### Task
Without the pictures, extract every line from the start of the material to the line containing "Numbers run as", both ends included.

● ● ● ●

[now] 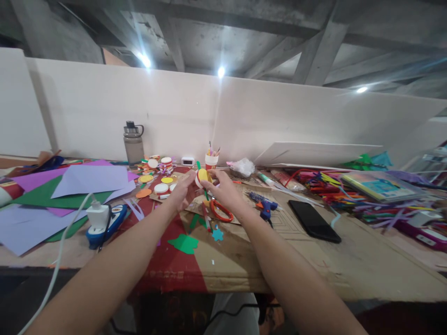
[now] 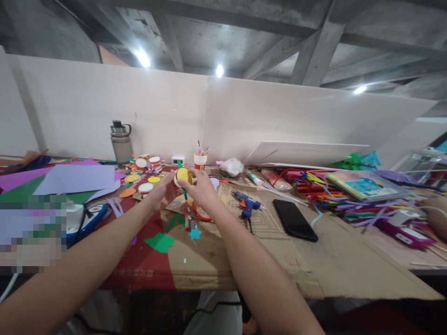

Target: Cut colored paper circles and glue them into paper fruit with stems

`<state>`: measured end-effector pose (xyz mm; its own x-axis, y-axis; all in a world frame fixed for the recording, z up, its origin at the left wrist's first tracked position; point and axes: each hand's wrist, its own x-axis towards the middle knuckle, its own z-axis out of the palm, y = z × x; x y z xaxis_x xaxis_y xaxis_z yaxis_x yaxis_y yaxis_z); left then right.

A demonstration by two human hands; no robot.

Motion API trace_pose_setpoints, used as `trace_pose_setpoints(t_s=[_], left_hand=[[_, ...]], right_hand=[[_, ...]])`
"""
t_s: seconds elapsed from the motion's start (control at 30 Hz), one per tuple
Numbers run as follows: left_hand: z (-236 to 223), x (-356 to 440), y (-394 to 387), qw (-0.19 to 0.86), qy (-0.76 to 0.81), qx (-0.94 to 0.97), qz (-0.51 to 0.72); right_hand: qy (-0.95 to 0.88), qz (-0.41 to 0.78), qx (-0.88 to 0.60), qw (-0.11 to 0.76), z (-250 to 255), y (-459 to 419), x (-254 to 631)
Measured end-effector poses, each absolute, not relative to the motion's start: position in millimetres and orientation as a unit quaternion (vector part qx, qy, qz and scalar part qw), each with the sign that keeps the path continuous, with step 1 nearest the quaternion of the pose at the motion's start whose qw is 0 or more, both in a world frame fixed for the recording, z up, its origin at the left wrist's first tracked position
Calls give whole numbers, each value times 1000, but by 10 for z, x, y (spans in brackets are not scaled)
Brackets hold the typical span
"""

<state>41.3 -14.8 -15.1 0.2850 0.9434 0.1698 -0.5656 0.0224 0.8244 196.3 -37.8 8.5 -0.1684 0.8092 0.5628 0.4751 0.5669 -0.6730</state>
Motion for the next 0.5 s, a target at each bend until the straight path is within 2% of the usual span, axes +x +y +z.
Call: trace_pose_setpoints(t_s=[0.23, 0.5], left_hand=[[-143, 397, -184, 633, 231, 466, 573], [-29, 364, -215, 672, 323, 381, 547]], right_hand=[[-748, 163, -403, 501, 55, -346, 1966], [-816, 66, -319, 478, 121, -401, 2043]])
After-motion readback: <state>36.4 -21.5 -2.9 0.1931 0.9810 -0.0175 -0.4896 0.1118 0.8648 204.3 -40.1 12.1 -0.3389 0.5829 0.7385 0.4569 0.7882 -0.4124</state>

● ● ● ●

### Task response
[now] 
[now] 

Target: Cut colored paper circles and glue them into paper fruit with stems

`<state>`: measured end-effector pose (xyz mm; its own x-axis, y-axis; all in a world frame fixed for the recording, z up, its origin at the left wrist's first tracked position; point and axes: each hand's wrist, its own x-axis towards the middle knuckle, its own z-axis out of the palm, y = z × x; x y z xaxis_x xaxis_y xaxis_z yaxis_x yaxis_y yaxis_z); left then right.

A demonstration by two human hands; no robot.

Motion API trace_pose_setpoints, used as `trace_pose_setpoints(t_s=[_], left_hand=[[_, ...]], right_hand=[[_, ...]])`
"""
t_s: seconds elapsed from the motion's start (control at 30 Hz), one per tuple
Numbers run as follows: left_hand: z (-236 to 223), x (-356 to 440), y (-394 to 387), qw (-0.19 to 0.86), qy (-0.76 to 0.81), qx (-0.94 to 0.97), qz (-0.51 to 0.72); right_hand: qy (-0.95 to 0.88), qz (-0.41 to 0.78), qx (-0.88 to 0.60), qw (-0.11 to 0.76), z (-250 to 255), y (-459 to 419), x (-254 to 631)

The output above is complete as it stands.